In diesem Augenblick tauchte Lukas im Eingang des Krankenwagens auf. »Mase. Ich habe Rouven angerufen. Deine Eltern werden ins Spital kommen.«

Na dann. Super. Sie hatten mich überstimmt. Der Sanitäter schlug die Tür zu und sein Kollege fuhr los.

»Lu, ich wollte das selbst entscheiden.«

»Mase, ich hatte Angst um dich. Du bist einfach zusammengesackt.«

Eine Weile schwieg ich eingeschnappt, aber ich wollte jetzt wissen, warum Mike sie in der Gasse umarmt hatte, und stellte Luana zur Rede.

»Wir haben uns überraschend getroffen und er wollte mir wieder Vorwürfe machen, weil ich mich nicht schützen ließ. Dann hat sein Telefon geklingelt und er hat mich festgehalten, damit ich nicht wegrenne.« Luana sah mich mit einem ernsten Gesicht an. »Versuch mir doch einmal zu vertrauen.«

Langsam begriff ich, dass ich mich völlig in etwas verrannt hatte, und stöhnte über meine Dummheit. Ich musste mich bei ihr entschuldigen. »Lu. Es tut mir leid. Ich mache es wieder gut.«

»Schön, dann hätten wir das geklärt«, meinte der Sanitäter trocken, bevor wir ins Spital einfuhren.

 

Luana

 

Da es mir einigermaßen gut ging, entließen sie mich im Spital, nachdem mein Gesicht gereinigt und meine Augen wegen der Schläge untersucht wurden. Die Linsen und künstlichen Wimpern hatten sie mir entfernt. Ich war mit einem Schrecken und zwei Veilchen davongekommen. Sie empfahlen mir, eine Psychologin aufzusuchen. Vielleicht würde ich das mit Mason zusammen tun.

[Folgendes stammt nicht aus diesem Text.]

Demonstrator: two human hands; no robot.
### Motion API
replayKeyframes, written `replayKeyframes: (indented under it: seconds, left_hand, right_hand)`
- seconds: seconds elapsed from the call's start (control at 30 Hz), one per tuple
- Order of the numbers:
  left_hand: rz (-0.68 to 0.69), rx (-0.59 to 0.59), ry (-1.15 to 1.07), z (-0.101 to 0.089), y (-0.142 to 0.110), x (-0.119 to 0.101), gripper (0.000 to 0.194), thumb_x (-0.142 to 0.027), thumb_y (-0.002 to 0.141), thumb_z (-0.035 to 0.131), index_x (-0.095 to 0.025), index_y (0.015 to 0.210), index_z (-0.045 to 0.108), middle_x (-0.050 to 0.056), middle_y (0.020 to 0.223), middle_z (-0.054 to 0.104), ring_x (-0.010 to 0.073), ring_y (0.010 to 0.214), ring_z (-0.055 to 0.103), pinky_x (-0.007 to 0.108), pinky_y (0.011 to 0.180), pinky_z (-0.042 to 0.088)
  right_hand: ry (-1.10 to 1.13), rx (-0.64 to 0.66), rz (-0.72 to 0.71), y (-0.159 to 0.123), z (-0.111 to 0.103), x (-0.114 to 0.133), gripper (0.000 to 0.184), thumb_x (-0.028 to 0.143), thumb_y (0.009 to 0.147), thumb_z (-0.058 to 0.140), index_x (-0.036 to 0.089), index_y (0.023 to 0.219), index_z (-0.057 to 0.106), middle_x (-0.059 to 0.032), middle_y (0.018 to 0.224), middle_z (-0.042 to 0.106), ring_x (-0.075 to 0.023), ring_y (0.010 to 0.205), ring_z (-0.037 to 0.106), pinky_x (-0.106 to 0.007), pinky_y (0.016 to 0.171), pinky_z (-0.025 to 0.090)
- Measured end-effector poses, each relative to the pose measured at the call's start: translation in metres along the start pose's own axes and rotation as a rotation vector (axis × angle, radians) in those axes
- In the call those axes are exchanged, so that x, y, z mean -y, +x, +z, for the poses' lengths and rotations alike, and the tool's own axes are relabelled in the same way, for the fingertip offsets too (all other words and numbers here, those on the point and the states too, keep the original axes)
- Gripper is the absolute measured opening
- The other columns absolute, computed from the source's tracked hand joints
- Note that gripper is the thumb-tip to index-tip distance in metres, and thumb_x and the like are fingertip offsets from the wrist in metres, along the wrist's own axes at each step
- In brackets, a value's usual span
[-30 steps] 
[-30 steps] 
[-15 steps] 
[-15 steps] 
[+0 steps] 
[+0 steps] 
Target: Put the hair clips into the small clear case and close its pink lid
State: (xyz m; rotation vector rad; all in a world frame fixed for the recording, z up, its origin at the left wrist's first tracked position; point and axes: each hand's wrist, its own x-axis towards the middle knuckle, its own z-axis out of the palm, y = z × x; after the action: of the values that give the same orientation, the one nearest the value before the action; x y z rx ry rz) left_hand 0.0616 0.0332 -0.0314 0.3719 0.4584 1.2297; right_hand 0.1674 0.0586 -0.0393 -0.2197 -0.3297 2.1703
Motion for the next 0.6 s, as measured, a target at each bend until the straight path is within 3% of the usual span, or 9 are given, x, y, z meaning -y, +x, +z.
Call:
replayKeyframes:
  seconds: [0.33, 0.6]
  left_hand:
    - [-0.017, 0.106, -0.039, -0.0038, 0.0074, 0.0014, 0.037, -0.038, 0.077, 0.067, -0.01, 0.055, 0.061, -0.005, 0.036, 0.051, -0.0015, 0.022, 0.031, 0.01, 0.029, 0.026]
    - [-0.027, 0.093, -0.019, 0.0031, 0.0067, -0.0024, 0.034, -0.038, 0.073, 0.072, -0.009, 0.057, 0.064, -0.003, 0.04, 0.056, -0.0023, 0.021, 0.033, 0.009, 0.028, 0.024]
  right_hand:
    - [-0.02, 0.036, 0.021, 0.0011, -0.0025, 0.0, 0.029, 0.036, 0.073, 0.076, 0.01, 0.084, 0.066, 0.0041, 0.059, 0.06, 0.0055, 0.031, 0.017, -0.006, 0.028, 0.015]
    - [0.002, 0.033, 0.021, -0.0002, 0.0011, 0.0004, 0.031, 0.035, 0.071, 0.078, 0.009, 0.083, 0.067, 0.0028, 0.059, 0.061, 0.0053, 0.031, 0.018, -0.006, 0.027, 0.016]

Dann warteten wir in der Notaufnahme auf ihn. Auch seine Eltern waren unterdessen eingetroffen und hatten mich besorgt gemustert und ausgefragt. Ich konnte sie beruhigen. Um Mason machte ich mir größere Sorgen. Wie würde er diesen erneuten Flashback verarbeiten?

Mike war mit der Polizei mitgegangen. Er würde vermutlich nicht ungeschoren davonkommen, denn Mason hatte an dem Nachmittag auch ihn belastet. Silvio hatte über Natascha und ein paar andere Mitglieder ausgepackt, was gemäß Infos von Kieran eine Razzia ausgelöst hatte. Mehrere Mitglieder wurden verhaftet.

Mike hatte Silvio knallhart ein Ultimatum gestellt. Entweder stellte er sich selbst oder Mike würde ihn ausliefern. Dieser wählte die Selbstanzeige, was ihm bei seiner Verurteilung sicher angerechnet wurde. Auch, dass er angeblich von Natascha und Nikolaj erpresst wurde und diese seine Wohnung als Gefängnis von Mason missbrauchten.

Nach einer ewigen Wartezeit erfuhren wir, dass sie Mason eine Nacht beobachten wollten, bevor sie ihn entließen. Er schlief. Deshalb machten wir uns auf den Heimweg.